BI: Virus Corona Beri Tekanan ke Mata Uang Negara Berkembang

Virus Corona telah meningkatkan risiko sehingga mendorong penyesuaian aliran dana global.

oleh Pipit Ika Ramadhani diperbarui 20 Feb 2020, 19:45 WIB
Pekerja medis memindai pasien virus corona atau COVID-19 di sebuah rumah sakit di Wuhan, Provinsi Hubei, China, Minggu (16/2/2020). Sebanyak 1.716 pekerja medis dilaporkan terinfeksi virus corona. (Chinatopix via AP)

Liputan6.com, Jakarta - Proses pemulihan ekonomi global tertahan setelah Covid-19 (Corona Virus Disease 2019) merebak akhir Januari 2020. Sebelumnya, kesepakatan tahap I perundingan perdagangan AS-China sempat meningkatkan optimisme pelaku ekonomi terhadap prospek pemulihan ekonomi global.

Gubernur Bank Indonesia Perry Warjiyo menjelaskan, sejumlah indikator dini ekonomi global seperti keyakinan pelaku ekonomi, Purchasing Manager Index (PMI) dan pesanan ekspor menunjukan perbaikan pada Desember 2019-Januari 2020.

"Optimisme berubah setelah terjadinya Covid-19 yang diprakirakan akan menekan perekonomian Tiongkok dan menghambat keberlanjutan pemulihan ekonomi global, setidaknya pada triwulan I di 2020." paparnya, di Jakarta, Kamis (20/2/2020).

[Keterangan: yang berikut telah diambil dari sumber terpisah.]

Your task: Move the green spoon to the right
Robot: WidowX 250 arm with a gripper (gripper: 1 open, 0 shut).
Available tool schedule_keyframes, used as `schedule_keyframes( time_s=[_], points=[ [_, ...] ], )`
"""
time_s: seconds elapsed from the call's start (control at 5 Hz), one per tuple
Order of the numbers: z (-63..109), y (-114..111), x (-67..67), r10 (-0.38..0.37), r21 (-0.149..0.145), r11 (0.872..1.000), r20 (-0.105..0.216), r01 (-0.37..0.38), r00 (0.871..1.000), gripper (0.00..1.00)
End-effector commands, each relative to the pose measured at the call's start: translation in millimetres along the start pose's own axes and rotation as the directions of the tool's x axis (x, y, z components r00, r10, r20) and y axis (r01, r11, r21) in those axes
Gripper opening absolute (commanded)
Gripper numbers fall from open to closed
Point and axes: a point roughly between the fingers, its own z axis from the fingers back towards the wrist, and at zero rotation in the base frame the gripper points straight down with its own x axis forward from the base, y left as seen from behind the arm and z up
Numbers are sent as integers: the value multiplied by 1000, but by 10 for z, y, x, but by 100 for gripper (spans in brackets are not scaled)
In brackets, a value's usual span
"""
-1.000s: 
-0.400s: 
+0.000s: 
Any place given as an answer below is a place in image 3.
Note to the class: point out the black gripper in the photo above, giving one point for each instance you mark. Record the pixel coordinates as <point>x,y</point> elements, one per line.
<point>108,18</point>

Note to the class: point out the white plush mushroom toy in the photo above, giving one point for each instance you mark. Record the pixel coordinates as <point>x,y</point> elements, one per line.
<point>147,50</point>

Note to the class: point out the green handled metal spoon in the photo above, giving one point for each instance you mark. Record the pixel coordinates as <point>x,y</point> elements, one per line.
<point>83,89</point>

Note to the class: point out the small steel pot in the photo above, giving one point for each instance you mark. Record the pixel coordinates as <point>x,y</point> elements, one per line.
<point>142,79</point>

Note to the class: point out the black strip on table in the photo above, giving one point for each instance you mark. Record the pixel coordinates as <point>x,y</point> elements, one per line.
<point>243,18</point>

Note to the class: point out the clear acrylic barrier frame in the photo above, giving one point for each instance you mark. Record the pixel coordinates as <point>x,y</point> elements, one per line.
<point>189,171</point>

Saat ini, BI menurunkan proyeksi pertumbuhan ekonomi global tahun 2020 dari 3,1 persen menjadi 3,0 persen, dan kemudian meningkat menjadi 3,4 persen dari prakiraan semula 3,2 persen pada tahun 2021.

Sementara untuk pertumbuhan ekonomi Indonesia, BI memperkirakan pada 2020 akan lebih rendah, yaitu menjadi 5,0-5,4 persen, dari prakiraan semula 5,1-5,5 persen, dan kemudian meningkat pada tahun 2021 menjadi 5,2-5,6 persen.

Di pasar keuangan global, adanya virus Corona telah meningkatkan risiko sehingga mendorong penyesuaian aliran dana global dari negara berkembang kepada aset keuangan dan komoditas yang dianggap aman, serta memberikan tekanan kepada mata uang negara berkembang.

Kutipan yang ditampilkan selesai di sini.